Just like all other heritage materials, washi is possible thanks to raw natural resources like gampi, mitsumata, kouzo, gettou, choma, noriutsugi. Depending on the region, hyper-local plants are used to make washi. And often, those same plants are used to make clothing. Sometimes mountain water isn’t enough to breakdown the fibrous grasses and woods. This is when onsen hot spring water is leveraged for its heat and high mineral content.
KYOAI
Heirloom Kyoto Indigo
Historical artifacts and written documentation of the heirloom varietal of Kyoto indigo used as a highly revered textile dye can be traced back about 1300 years. Once lost in the early 20th century, Kyoai, with its unique white flower, was kept by seed savers in Tokushima, and over the past decade its cultivation and use as a textile dye has been resurrected by one young artisan, Riku Matsuzaki.
Kyoai is farmed in rice paddies, flooding fields with the water on which the city of Kyoto essentially floats. This bounty of beautiful water is what is said to make Kyoto’s tofu, nihonshu saké, dashi, and of course nurture the growth of rice and Kyoai.
Japanese indigo is not only a colorant but another vital layer of additional protection. Its antibacterial and fire retardant properties have long-served Japan both physically and spiritually. “Wearing” our medicine, rather than oral administration. Fermented Kyoai leaves make a new home within the fibers of thread or fabric, and when those fibers are raised from the liquid to breathe in air for the very first time, the oxidization process turns the fibers into a spectrum of blue hues. Before the fibers evolve into a blue color however, like lightening, there is a brief moment, when the thread or fabric flashes a golden green color. This extremely ephemeral color has become known as asagi or shallow leek.
KAISO
Seaweed
Japan is said to be made of one part mountain and one part sea.

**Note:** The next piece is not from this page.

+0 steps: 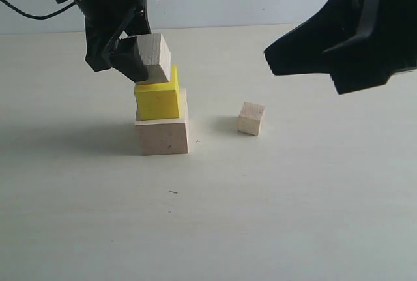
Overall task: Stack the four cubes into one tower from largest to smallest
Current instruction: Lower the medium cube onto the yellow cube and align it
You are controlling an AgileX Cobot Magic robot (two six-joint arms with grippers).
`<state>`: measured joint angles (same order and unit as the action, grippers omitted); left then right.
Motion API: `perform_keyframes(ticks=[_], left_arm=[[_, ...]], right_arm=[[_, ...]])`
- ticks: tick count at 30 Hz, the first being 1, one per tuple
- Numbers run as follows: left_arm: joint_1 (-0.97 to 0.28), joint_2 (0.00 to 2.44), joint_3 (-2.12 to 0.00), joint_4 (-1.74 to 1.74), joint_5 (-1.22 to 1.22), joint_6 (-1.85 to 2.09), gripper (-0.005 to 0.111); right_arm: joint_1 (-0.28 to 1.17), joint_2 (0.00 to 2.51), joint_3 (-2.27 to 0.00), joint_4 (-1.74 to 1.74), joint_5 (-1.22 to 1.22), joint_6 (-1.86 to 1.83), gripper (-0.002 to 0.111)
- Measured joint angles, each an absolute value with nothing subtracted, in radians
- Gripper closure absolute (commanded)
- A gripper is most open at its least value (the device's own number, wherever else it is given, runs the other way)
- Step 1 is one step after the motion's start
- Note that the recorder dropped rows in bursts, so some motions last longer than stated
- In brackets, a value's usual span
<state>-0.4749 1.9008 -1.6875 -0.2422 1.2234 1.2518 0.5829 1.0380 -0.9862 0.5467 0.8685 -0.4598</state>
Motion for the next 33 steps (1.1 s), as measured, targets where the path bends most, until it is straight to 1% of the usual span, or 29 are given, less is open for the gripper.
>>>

As inhabitants of a long archipelago, we have developed a deep relationship with seaweed over what is said to be our nearly twenty thousand year cultural history.

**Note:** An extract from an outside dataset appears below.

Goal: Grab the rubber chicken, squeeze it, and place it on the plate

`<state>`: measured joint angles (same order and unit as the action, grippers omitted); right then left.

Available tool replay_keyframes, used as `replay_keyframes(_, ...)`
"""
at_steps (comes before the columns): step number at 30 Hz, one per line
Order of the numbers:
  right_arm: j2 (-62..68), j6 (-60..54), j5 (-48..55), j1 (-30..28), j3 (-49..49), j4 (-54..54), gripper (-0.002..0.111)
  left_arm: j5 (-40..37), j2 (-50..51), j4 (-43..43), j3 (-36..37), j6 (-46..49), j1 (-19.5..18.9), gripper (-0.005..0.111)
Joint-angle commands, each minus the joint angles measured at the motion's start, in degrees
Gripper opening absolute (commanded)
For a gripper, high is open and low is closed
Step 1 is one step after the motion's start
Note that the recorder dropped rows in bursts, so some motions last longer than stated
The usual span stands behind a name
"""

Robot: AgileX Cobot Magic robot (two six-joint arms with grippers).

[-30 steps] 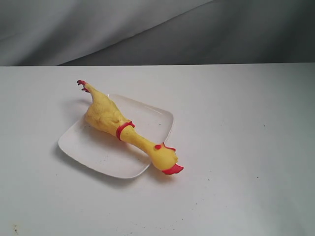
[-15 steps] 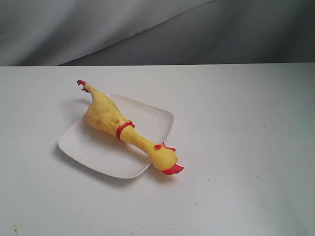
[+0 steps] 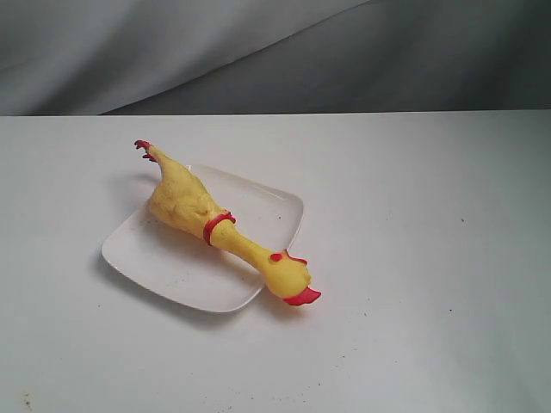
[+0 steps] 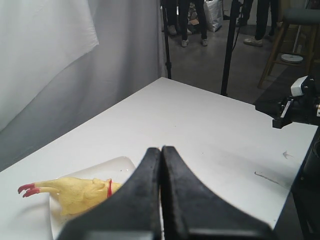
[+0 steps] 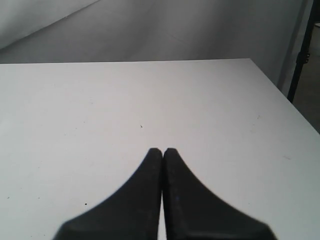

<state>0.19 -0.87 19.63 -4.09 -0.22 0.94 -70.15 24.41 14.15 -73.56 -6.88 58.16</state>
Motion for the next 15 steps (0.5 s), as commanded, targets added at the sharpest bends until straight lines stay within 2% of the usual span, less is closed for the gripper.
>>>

Seaweeds have supported our livelihood in the form of our most fundamental everyday food things like braises, pickles, soups, and rice dishes. It is also a vital architectural construction material, particularly used in the building of earthen walls. And seaweed can also be found in textile design. Used as a means for precise layering color onto fabric in regions spanning from the snowy north to the tropical south.

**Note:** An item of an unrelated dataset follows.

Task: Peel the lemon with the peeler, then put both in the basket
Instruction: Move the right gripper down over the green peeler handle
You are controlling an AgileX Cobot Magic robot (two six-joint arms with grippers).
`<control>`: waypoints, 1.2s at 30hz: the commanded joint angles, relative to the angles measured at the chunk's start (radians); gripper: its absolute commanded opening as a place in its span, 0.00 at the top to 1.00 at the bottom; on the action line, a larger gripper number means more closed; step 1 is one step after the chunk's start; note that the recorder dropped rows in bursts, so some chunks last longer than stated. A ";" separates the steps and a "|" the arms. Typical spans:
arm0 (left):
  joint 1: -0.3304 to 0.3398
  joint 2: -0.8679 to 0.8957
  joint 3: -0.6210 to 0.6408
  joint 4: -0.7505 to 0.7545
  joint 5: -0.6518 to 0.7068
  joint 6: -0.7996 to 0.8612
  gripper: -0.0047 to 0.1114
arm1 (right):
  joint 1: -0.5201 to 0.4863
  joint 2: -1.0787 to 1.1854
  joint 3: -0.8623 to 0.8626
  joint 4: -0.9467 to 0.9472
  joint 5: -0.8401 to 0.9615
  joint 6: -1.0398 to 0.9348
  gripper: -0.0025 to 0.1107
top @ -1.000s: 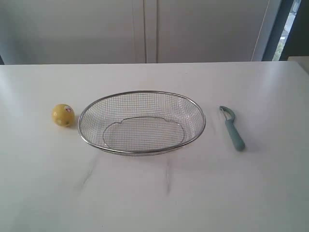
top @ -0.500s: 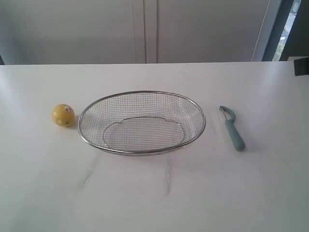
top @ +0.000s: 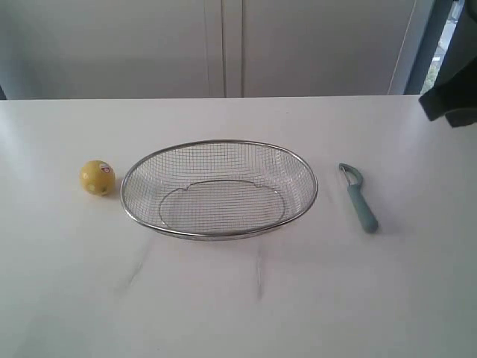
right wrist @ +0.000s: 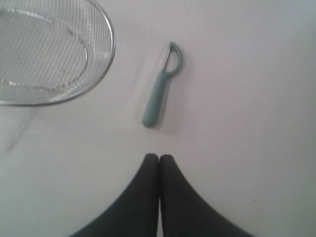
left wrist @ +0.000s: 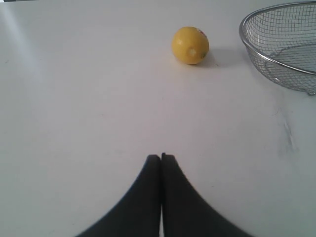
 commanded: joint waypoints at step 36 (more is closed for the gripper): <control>-0.005 -0.005 0.003 -0.006 0.003 0.001 0.96 | 0.072 0.275 -0.099 -0.024 0.155 0.205 0.98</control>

Includes kombu, wakamé, hijiki, Japanese people are most familiar with brown varieties. Red are by far the most prolific along the Japanese coastline. Found in the deepest waters. Nori is a familiar variety. And green is the rarest, and perhaps the most coveted. Some are incredibly fragrant, others are used for historical ceremonies.
KOJIKIN
Koji Mold
If umami is a superpower, then koji spores are a vital fuel for that superpower.
So essential to Japanese food culture, koji has been deemed Japan’s national mold.
It has long been considered the foundation of Japanese flavor. Koji enables the making of miso, shoyu, nihonshu saké, vinegars, mirin, pickles to name a few of our most valuable food things. It is our secret hero ingredient. Without its inoculation of mostly rice, barley, soy beans, the Japanese table would not be what it is today.
Japan’s classic koji-based pantry items offer depth and umami. Making simple seasonal ingredients satisfying and nourishing.
Our research begins with the biology of koji, its fermentation process, and the community culture around it.